--- Brief ---
For the listing below, return the line containing "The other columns", the line containing "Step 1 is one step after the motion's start", and all lines in between, exactly as written and nothing else.

--- Data excerpt ---
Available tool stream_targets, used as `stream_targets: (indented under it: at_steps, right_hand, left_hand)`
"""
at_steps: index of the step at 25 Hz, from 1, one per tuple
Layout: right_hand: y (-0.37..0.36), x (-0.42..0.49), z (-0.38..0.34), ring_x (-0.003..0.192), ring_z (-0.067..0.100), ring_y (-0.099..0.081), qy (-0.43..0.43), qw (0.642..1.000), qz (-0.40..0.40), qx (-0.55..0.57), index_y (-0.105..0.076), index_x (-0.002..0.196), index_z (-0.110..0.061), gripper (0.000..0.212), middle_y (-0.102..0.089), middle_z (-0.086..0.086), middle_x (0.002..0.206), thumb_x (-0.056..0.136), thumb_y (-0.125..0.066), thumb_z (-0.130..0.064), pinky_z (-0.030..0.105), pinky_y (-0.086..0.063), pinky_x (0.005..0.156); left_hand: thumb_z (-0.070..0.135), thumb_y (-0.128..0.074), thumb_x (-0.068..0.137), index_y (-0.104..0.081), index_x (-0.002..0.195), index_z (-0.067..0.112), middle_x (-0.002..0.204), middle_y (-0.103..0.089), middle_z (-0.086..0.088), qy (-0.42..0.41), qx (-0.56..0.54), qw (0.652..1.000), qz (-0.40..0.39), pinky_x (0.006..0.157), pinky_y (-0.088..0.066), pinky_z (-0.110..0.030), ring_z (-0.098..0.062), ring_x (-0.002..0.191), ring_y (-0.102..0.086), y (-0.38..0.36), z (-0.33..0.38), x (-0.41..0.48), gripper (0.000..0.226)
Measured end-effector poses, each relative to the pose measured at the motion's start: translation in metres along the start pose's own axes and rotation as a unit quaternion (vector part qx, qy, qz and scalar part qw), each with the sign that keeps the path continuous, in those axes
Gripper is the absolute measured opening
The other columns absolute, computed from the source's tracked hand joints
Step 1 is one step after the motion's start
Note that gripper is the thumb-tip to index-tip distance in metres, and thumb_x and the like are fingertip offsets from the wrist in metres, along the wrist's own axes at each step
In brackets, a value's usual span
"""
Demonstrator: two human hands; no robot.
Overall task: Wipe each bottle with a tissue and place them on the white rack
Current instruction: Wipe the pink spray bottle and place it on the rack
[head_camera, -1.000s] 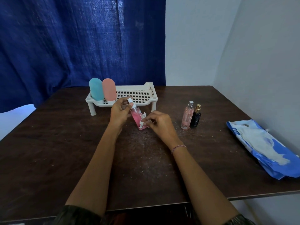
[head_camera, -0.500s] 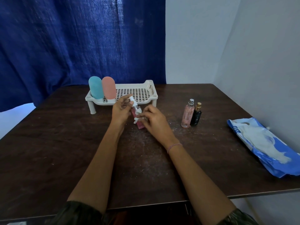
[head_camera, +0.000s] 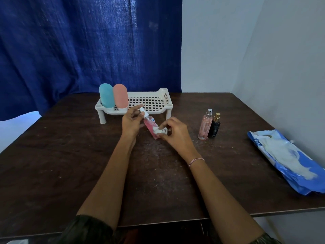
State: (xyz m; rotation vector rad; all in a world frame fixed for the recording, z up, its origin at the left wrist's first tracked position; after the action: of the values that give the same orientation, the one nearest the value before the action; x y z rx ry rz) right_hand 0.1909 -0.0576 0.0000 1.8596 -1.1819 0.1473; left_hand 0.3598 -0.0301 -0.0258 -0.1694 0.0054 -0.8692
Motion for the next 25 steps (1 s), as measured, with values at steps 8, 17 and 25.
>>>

--- Your response ---
The other columns absolute, computed from the source's tracked hand joints
Step 1 is one step after the motion's start

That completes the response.